• Items listed in a dataset:
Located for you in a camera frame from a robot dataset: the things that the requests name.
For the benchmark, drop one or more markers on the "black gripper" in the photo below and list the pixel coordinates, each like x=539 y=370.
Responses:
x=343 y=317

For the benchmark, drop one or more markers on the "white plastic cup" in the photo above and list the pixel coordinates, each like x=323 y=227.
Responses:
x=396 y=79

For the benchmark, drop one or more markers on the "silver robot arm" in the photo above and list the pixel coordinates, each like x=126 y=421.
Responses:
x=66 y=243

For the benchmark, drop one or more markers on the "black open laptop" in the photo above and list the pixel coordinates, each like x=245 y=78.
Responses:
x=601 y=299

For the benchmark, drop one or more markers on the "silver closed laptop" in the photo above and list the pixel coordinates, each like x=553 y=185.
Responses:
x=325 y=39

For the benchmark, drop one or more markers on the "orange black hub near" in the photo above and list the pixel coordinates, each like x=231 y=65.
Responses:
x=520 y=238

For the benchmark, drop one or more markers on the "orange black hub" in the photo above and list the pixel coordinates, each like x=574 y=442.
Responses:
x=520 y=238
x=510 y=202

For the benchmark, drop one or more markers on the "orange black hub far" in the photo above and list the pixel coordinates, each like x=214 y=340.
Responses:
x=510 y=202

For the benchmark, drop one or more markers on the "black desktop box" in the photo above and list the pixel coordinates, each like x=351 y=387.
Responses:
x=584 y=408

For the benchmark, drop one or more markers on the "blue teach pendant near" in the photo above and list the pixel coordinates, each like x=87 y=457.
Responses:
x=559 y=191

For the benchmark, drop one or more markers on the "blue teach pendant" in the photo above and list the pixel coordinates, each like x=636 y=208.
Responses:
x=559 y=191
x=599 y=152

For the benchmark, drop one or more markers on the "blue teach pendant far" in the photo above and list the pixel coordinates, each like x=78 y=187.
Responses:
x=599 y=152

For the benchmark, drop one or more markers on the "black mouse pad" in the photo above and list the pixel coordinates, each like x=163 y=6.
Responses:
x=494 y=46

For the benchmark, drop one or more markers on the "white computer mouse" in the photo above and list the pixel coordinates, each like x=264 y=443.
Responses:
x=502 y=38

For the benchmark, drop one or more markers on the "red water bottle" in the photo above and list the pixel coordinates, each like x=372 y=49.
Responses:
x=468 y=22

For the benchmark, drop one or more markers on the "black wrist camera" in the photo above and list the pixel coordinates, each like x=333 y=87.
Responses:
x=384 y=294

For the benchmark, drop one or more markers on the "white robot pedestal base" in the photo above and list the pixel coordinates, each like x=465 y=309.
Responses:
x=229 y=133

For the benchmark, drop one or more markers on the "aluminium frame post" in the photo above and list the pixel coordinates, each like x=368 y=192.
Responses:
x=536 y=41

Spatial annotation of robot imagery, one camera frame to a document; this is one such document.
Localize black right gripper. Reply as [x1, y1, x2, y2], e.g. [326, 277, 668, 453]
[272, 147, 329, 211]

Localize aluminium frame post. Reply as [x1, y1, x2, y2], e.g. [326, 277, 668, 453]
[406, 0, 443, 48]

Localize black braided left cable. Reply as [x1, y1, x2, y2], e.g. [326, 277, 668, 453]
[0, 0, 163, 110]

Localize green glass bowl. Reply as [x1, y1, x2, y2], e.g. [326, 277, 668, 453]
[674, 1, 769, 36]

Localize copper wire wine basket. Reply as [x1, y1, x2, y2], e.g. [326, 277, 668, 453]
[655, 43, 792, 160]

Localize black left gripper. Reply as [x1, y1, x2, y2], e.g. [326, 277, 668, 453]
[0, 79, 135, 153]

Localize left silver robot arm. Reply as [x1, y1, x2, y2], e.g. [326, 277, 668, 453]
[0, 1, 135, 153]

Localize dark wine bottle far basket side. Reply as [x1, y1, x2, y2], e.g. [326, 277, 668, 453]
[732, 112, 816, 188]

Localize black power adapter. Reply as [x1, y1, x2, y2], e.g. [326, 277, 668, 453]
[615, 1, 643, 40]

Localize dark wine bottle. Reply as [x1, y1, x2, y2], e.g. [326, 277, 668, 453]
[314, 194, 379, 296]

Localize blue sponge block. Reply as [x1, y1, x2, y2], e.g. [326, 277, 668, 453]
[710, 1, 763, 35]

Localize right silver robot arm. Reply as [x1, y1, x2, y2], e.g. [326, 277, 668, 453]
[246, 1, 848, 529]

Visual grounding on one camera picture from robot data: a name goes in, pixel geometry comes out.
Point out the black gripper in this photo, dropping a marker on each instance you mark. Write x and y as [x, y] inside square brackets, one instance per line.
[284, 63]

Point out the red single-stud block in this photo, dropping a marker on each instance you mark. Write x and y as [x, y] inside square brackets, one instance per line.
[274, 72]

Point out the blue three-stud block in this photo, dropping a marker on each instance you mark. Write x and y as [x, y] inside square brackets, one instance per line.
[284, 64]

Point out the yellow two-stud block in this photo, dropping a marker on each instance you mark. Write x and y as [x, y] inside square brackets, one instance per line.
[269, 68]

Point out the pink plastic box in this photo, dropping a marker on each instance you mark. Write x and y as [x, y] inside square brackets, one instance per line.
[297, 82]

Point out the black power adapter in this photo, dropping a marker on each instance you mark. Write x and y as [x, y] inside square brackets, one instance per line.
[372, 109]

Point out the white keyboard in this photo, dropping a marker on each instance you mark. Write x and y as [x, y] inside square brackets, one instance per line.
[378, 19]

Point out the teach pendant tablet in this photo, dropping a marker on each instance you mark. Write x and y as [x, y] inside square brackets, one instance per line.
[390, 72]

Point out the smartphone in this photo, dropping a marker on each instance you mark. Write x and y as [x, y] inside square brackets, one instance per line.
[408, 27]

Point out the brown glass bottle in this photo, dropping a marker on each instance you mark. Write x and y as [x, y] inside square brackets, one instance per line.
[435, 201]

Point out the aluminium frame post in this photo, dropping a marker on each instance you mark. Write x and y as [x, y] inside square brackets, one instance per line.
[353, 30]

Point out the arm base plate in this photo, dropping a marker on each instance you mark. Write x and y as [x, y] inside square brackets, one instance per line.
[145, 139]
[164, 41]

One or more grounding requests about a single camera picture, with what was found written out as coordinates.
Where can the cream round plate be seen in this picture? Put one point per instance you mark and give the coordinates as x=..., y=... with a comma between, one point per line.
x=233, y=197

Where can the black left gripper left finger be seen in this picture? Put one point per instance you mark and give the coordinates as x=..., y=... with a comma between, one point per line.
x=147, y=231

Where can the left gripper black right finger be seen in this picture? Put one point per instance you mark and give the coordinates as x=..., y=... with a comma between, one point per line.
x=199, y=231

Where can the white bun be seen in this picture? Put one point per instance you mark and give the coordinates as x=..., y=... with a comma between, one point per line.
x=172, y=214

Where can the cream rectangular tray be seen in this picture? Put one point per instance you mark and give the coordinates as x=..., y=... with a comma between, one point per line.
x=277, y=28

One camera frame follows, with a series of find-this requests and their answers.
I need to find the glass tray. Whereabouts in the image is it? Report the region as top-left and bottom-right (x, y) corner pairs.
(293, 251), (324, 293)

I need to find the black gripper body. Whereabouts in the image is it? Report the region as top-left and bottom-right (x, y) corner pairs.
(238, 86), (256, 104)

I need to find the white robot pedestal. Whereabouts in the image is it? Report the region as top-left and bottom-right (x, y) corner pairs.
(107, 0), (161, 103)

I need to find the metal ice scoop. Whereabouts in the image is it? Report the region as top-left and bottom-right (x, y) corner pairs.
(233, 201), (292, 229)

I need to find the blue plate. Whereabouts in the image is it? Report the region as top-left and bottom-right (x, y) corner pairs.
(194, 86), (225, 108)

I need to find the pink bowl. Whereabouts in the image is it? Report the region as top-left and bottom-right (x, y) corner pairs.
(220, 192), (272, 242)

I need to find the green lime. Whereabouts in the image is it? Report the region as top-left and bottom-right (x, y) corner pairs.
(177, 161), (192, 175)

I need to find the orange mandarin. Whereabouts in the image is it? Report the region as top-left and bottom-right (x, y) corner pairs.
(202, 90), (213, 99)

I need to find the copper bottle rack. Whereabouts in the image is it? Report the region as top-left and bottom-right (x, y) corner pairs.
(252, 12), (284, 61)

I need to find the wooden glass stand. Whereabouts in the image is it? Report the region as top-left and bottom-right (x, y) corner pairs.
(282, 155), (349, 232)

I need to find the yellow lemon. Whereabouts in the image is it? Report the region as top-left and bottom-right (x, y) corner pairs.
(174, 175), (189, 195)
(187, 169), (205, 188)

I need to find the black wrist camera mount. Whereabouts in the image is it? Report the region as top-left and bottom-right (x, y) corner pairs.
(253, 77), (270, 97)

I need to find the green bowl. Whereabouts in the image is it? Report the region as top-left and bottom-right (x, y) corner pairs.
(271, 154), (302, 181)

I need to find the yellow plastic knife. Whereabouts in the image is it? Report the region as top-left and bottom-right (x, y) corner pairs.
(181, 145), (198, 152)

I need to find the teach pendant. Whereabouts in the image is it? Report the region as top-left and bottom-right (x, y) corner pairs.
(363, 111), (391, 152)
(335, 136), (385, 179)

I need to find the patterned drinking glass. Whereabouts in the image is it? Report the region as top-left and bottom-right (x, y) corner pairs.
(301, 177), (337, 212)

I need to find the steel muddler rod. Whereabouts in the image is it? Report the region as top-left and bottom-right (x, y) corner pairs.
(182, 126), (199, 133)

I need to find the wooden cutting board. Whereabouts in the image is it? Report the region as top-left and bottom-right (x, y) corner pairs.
---
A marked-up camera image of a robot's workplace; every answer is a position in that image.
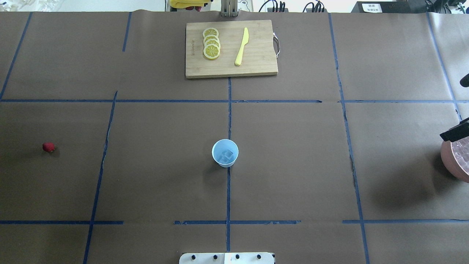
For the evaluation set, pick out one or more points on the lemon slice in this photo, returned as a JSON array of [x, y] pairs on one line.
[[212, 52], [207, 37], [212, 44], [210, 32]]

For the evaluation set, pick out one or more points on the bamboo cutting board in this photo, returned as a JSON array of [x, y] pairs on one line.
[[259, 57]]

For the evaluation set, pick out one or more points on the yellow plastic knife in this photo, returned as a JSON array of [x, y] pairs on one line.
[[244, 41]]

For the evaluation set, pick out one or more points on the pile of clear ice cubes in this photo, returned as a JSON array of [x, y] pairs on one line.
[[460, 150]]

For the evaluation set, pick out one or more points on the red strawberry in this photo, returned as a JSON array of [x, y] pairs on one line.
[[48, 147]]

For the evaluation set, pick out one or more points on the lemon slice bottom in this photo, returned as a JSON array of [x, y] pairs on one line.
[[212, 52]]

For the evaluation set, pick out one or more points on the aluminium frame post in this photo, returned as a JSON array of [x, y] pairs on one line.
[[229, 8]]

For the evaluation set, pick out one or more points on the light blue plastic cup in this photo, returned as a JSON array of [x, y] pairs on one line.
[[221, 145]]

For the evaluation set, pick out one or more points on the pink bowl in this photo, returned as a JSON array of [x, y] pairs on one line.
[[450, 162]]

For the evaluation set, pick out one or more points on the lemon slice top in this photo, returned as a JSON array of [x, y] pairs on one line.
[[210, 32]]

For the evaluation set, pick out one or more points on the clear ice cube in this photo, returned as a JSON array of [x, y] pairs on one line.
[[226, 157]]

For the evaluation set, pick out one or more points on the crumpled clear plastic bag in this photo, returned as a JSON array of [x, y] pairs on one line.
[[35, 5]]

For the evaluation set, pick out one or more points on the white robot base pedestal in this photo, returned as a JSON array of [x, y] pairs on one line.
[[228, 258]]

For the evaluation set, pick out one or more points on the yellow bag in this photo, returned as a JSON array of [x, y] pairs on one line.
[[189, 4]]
---
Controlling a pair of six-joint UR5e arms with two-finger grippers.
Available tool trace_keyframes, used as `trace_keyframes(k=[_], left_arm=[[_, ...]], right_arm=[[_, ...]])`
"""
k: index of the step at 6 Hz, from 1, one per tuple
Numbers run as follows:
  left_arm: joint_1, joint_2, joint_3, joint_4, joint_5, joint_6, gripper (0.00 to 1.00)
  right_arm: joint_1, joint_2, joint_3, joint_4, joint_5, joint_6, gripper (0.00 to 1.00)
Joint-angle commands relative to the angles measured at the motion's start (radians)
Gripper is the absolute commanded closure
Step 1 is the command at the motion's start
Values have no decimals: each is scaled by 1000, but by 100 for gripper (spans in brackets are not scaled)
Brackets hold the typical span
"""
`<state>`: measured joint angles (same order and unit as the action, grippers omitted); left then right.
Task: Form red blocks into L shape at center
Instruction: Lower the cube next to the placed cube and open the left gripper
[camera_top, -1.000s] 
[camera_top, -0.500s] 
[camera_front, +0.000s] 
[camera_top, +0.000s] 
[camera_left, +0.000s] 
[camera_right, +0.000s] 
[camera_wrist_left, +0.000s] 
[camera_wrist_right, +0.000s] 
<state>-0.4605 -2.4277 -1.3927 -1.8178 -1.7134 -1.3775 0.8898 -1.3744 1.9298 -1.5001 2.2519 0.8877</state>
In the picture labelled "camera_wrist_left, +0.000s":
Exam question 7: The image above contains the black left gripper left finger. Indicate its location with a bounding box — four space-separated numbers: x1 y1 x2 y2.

• What to produce:
Reproduce only the lines above, starting at the line with "[camera_wrist_left, +0.000s]" and ending at the line with "Exam question 7: The", exactly as written.

• Answer for this exercise:
[camera_wrist_left, +0.000s] 
[camera_wrist_right, +0.000s] 
<state>-0.4605 -2.4277 -1.3927 -1.8178 -1.7134 -1.3775 0.8898 -1.3744 1.9298 -1.5001 2.2519 0.8877</state>
In the picture labelled "camera_wrist_left, +0.000s":
Exam question 7: The image above contains the black left gripper left finger. Indicate its location with a bounding box — four space-separated numbers: x1 y1 x2 y2.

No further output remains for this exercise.